While I was combing through all my memory files that had an amputation tag, Mensah arrived and paused in the passageway outside the lounge. She looked in at me where I was standing between two of the couches.
“I thought you might like some company,” she said from the doorway.
“Company? Not my favorite thing."
She exhaled a laugh. “That was a bad choice of words on my part. What I meant was, I don’t like to leave my friends alone when they’re having a bad time.”
I knew what humans did to each other when they were having a hard time: hug and talk. No thanks and no thanks. What was so bad about being alone, anyway? I didn’t want to worry about what my face was doing while I watched these videos, or what anyone else’s face was doing about what my face was doing. I should’ve gone to stand by myself in my room.
Mensah was still waiting in the doorway of the lounge. Apparently she wasn’t going to come in unless I said it was okay.
“You can come in,” I told her. “But I don’t want to talk about it or anything.”
“That’s fine. I don’t always want to talk, either.”
Mensah came into the lounge, at first standing in the middle of the room. She glanced at me. “And I assume you don’t want a hug.”
Sometimes Mensah could read my mind as well as ART. It wasn’t a question, so I didn’t answer.
She sat down on one of the couches that was near me, but not too near. I resumed my analysis of the montage of camera feeds.
It started with me scrambling away from the meeting room table in sudden, unexplained terror. I was screaming. The humans (all eleven of them) variously jumped up from their chairs to crowd around me, or ran away, or yelled at ART to send a medical drone. The next footage was from three successive hall cameras showing me sprawled on a gurney as it sped towards medical, Mensah running along beside—
I realized my respiratory rate had climbed and my hands were clenched at my sides. Mensah must’ve noticed, too. She wasn’t quite looking at me, but I felt her attention.
“SecUnit, would you like to have a sit?” she asked as she patted the space on the couch next to her.
“Have… a sit?”
“Yes. Maybe it will help you relax a bit? Or help me relax, to spend a little time sitting next to you.”

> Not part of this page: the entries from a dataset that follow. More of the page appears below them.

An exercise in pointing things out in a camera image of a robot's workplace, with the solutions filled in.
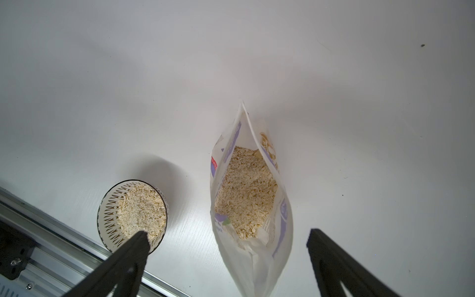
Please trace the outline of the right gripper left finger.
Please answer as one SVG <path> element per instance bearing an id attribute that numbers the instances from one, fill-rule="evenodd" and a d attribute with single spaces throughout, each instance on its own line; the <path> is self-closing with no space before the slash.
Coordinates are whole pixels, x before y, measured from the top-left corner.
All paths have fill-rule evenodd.
<path id="1" fill-rule="evenodd" d="M 147 233 L 137 232 L 83 281 L 68 291 L 67 297 L 135 297 L 150 251 Z"/>

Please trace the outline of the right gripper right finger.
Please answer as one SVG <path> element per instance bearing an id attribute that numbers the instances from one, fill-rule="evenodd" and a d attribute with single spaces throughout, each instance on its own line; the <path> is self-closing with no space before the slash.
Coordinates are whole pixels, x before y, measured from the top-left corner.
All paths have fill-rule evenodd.
<path id="1" fill-rule="evenodd" d="M 312 229 L 307 242 L 310 261 L 322 297 L 397 297 L 322 230 Z"/>

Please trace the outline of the patterned white breakfast bowl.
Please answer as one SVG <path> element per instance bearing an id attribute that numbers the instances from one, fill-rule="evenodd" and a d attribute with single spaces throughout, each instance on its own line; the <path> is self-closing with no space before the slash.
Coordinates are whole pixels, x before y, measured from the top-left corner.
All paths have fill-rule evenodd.
<path id="1" fill-rule="evenodd" d="M 127 190 L 131 189 L 133 185 L 136 184 L 148 184 L 156 192 L 161 195 L 163 202 L 165 203 L 166 213 L 167 213 L 167 224 L 165 227 L 165 232 L 161 240 L 156 242 L 154 245 L 150 245 L 150 253 L 157 249 L 160 243 L 165 237 L 166 229 L 168 227 L 168 204 L 165 200 L 163 193 L 155 186 L 137 179 L 129 179 L 126 181 L 119 182 L 115 184 L 111 189 L 109 189 L 104 195 L 101 204 L 98 208 L 97 214 L 97 227 L 98 232 L 101 238 L 102 243 L 105 245 L 107 250 L 110 252 L 115 252 L 121 247 L 127 240 L 121 232 L 119 223 L 118 223 L 118 202 L 124 198 Z"/>

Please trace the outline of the white oats bag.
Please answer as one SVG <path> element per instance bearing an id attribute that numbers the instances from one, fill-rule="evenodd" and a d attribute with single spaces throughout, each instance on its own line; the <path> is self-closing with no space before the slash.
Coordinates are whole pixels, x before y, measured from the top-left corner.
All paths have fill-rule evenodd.
<path id="1" fill-rule="evenodd" d="M 267 125 L 240 104 L 210 157 L 210 216 L 221 256 L 245 297 L 268 297 L 289 258 L 293 215 Z"/>

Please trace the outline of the oats in bowl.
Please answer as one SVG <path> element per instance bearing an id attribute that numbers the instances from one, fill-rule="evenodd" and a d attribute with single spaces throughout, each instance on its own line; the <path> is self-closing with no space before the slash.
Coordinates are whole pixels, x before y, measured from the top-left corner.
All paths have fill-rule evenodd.
<path id="1" fill-rule="evenodd" d="M 161 195 L 148 184 L 133 185 L 118 202 L 118 223 L 125 238 L 144 231 L 148 242 L 154 245 L 162 239 L 167 224 Z"/>

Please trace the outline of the aluminium mounting rail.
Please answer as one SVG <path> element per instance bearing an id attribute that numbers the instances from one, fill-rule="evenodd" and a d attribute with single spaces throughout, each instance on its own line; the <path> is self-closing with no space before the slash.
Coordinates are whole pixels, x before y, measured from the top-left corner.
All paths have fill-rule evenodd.
<path id="1" fill-rule="evenodd" d="M 19 278 L 1 275 L 3 297 L 61 297 L 112 253 L 1 189 L 1 222 L 37 243 Z"/>

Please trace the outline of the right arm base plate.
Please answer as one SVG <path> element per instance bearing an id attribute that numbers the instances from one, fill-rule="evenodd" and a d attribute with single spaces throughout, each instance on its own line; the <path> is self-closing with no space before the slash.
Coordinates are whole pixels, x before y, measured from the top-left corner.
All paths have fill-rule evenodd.
<path id="1" fill-rule="evenodd" d="M 36 247 L 30 237 L 1 222 L 1 275 L 9 280 L 19 278 Z"/>

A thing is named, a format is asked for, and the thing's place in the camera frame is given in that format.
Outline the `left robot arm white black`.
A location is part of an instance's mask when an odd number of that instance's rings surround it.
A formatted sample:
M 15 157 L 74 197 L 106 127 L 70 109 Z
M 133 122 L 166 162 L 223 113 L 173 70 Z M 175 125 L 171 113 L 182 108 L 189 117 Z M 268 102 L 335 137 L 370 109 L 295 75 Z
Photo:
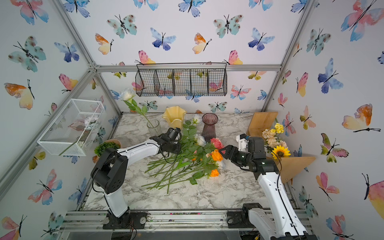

I guess I could do that. I sat down next to Mensah, right where she’d patted the couch. We weren’t touching. I paused my search for potential sources of the false memory. I would start it again soon, but for now, I’d “have a sit.”
Mensah’s body was calm next to me, no fidgeting. After a moment I felt her lean against the backrest of the couch.
I wasn’t sure what the point of this was. She wasn’t even looking at me, and I wasn’t looking at her, except with the one drone I was using (I had so few left). Through the drone, I saw her body soften a little a more. My hands unclenched.
I didn’t restart my review of [redacted]. I expected to feel bored, or want to start some media, like I usually did when I was stuck somewhere with nothing to do, staring at a wall in an empty room.
But the room wasn’t empty.
I could feel, through the small distance between us, the warmth from her skin radiating towards me.
I watched with my drone as her eyes slowly closed. I could tell she wasn’t asleep, though. She was holding her body upright, not leaning too much against the couch or tipping over onto me. Her breath slowed and deepened. My breath slowed and became shallow (I really didn’t need much air when I was this immobile).
Mensah was next to me, but she wasn’t expecting anything from me. I’m sure if I said something, she would listen. But I didn’t want to talk.
Instead, I closed my eyes and did nothing except sit next to Mensah.